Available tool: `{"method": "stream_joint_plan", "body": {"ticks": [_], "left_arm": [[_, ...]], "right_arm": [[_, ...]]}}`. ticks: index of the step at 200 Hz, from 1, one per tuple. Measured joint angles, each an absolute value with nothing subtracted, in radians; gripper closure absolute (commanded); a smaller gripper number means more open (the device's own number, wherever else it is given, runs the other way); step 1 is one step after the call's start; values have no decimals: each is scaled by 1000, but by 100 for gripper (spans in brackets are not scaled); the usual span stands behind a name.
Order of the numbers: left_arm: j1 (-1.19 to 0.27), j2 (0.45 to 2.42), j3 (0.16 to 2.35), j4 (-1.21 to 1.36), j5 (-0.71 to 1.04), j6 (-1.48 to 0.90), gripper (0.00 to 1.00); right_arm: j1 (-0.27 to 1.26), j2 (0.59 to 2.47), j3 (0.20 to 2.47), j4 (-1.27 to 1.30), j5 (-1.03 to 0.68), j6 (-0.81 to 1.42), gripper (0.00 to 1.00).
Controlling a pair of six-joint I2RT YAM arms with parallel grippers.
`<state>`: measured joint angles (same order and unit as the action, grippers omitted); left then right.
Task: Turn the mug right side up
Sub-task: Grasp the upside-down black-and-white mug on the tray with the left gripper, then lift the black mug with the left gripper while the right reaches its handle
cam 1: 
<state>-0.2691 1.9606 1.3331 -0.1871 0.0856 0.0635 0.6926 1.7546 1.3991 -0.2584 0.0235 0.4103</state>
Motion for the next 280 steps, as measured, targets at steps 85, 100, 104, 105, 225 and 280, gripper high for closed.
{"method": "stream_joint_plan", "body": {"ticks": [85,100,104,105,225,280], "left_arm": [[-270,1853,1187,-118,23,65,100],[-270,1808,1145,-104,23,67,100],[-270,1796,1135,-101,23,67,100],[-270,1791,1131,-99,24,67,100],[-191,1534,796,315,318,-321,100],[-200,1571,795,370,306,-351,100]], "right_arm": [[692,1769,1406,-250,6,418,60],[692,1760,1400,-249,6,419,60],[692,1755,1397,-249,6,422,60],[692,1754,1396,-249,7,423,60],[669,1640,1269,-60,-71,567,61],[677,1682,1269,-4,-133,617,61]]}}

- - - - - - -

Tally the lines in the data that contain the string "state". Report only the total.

• _Task response_
2